A Raisin in the Sun, for anyone who didn't study it at any point or read it (or watch the movie, which was very good), is a play/movie about a black family in Chicago in the 1960s. The family matriarch has been in domestic service for years, but she's just received a very large insurance payment from her husband's death and is retiring. Wanting to give her family, especially her young grandson, a better life, she goes out and buys a house...in an otherwise exclusively white neighborhood. The head of the homeowner's association (essentially) comes to visit them and offers to pay them a substantial amount of money to not move into the neighborhood, because segregation isn't officially a thing and they can't legally stop them from moving in, but they don't want them there. There's a lot more that goes on in the play, and I highly recommend you go and read it, but the point is that there is nothing sexual or titillating in the entire thing. The closest we get is a scene where the daughter (Beneatha, a college student) is gifted a traditional African dress from her boyfriend, who's Nigerian, and he shows her how to put it on over the clothes she's already wearing, and maybe the scene where the daughter-in-law (Ruth, a laundress) accidentally reveals that, having found out she's pregnant, she's planning to have an abortion rather than bring another child into the world/have another mouth to feed.
It's not pornographic. But someone didn't want it taught in schools, so they called it that to get it banned.
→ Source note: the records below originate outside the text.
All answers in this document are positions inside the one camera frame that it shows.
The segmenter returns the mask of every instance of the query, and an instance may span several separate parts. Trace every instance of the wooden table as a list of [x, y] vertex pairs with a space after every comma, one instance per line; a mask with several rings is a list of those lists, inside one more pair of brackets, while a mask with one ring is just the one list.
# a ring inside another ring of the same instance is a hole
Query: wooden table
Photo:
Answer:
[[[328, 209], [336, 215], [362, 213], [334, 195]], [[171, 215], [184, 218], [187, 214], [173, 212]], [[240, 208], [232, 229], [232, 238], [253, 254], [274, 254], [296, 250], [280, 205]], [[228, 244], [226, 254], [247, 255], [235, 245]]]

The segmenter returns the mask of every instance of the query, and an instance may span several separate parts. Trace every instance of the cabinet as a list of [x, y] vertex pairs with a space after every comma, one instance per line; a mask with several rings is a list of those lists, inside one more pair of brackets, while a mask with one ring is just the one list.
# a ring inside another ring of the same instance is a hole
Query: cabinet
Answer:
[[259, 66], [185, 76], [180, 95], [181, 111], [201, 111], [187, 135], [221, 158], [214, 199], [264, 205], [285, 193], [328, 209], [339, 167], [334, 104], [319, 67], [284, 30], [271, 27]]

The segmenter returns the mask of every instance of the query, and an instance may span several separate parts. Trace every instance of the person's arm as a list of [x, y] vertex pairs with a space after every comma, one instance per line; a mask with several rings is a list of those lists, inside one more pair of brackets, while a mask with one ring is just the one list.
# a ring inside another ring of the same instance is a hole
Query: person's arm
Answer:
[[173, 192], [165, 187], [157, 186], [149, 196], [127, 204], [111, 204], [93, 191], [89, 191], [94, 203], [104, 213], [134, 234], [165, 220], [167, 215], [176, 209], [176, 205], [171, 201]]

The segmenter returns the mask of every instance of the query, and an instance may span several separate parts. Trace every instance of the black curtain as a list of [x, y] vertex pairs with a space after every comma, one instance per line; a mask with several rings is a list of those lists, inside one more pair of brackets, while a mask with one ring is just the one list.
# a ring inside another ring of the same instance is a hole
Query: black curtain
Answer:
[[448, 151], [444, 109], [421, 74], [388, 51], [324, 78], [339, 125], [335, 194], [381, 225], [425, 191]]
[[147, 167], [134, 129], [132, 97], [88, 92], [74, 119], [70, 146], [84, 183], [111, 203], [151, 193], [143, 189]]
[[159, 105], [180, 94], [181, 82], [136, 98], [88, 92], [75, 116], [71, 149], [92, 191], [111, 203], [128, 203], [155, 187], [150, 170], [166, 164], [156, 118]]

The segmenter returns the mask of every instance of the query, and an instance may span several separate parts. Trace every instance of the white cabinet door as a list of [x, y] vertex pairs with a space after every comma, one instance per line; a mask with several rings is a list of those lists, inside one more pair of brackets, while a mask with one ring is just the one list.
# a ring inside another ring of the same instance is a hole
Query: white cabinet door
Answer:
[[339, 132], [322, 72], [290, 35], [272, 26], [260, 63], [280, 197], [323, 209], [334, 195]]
It's so easy to twist labels. If you, a liberal, agree that books with X trait are okay to ban, the people who don't want books to exist will find a way to say they have X trait, and then what are you going to do, admit that you like that sort of thing? Sicko! Freak! Pervert!
You don't have to like the book, or the author, or the topic. But if you're advocating for banning them entirely, you're functionally a conservative.